Two different measures of self-esteem are strongly correlated. What type of validity is shown?

convergent validity 

(test or measurement accurately measures what it's supposed to by showing it correlates highly with other tests or measures of the same thing)

200

A puzzle is so easy that nearly everyone gets a perfect score. Which issue occurred?

ceiling effect

200

A psychologist compares happiness scores across three diets: vegan, vegetarian, and omnivore.
Which analysis should be used?

One-way ANOVA (1 IV, 3+ levels)

300

A psychologist studies 8-year-olds and 16-year-olds at the same moment in time. Which developmental design is being used?

cross-sectional design

300

Only the students with the worst grades drop out of a study on academic improvement. Which threat is this?

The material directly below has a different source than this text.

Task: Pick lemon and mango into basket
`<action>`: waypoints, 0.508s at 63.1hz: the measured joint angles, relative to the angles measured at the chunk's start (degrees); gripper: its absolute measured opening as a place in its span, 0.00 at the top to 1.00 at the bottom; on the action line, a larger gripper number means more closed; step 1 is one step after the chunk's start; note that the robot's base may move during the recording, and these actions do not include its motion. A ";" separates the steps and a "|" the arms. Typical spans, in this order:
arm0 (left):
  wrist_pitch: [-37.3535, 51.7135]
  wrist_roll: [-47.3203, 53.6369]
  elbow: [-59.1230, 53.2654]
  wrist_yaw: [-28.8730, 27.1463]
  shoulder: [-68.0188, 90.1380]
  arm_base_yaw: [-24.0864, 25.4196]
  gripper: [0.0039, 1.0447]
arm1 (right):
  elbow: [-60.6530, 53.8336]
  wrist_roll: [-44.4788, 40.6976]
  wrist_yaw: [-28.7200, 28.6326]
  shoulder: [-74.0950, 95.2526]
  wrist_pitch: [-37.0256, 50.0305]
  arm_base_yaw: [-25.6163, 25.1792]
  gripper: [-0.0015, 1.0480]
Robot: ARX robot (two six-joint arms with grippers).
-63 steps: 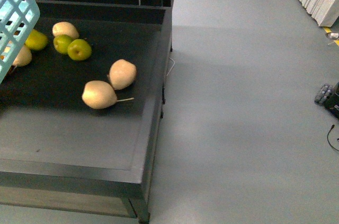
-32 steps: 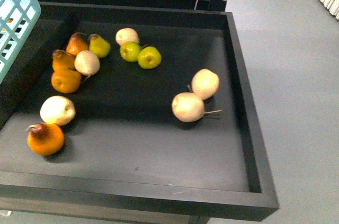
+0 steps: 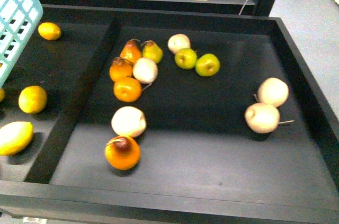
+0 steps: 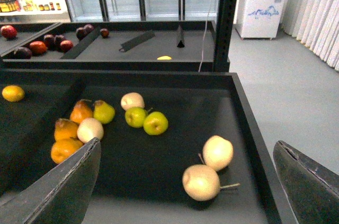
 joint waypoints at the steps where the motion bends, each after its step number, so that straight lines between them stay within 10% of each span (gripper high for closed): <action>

What is mortality/attrition?

300

A depression scale does not correlate with an anger scale, showing they measure different things.
Which validity is supported?

discriminant/divergent validity

300

An experimenter unknowingly smiles more at participants in the treatment group than the control group. Which bias is shown?

experimenter bias

300

A researcher examines how lighting (dim vs bright) and noise (quiet vs loud) affect reading accuracy.
How many independent variables are there?

A 2×2 factorial design --> have 2 IVs

400

A researcher follows the same group of children from age 3 to age 18 to study emotional development.
What design is this?

longitudinal study

400

Participants score extremely low on Test 1 but closer to average on Test 2, even without treatment.
What threat explains this?

Regression to the Mean


400

A measure accurately predicts final exam scores based on midterm scores. What type of validity is this?

criterion validity (evaluates how accurately a test measures the outcome it was designed to measure)

400

Only the most motivated people volunteer for a study about self-control. Which bias is this?

self-selection bias

400

On a graph, two lines are perfectly parallel for the two IVs.
What conclusion can be made?

there is no interaction 

500

Participants are randomly assigned to sleep 4, 6, or 8 hours before taking a memory test.
What type of study is this?

true experimental study

500

Two classrooms are compared on attention levels, but one class was already high-achieving and the other was already struggling before the study began. What threat to internal validity does this create?

selection effect

500

A study eliminates all confounds so the IV truly influences the DV. What type of validity is highest?

internal validity

500

A study compares test performance at 9 AM vs. 4 PM, but the 9 AM group is always in a hot room and the 4 PM group is in a cold room. What kind of confound is this?

confounding variable (temp of room)

500

A researcher finds that caffeine helps memory only when the task is easy, but not when the task is difficult.
What kind of effect is this?

simple effect (when the effect of one variable only shows up at one level of another variable)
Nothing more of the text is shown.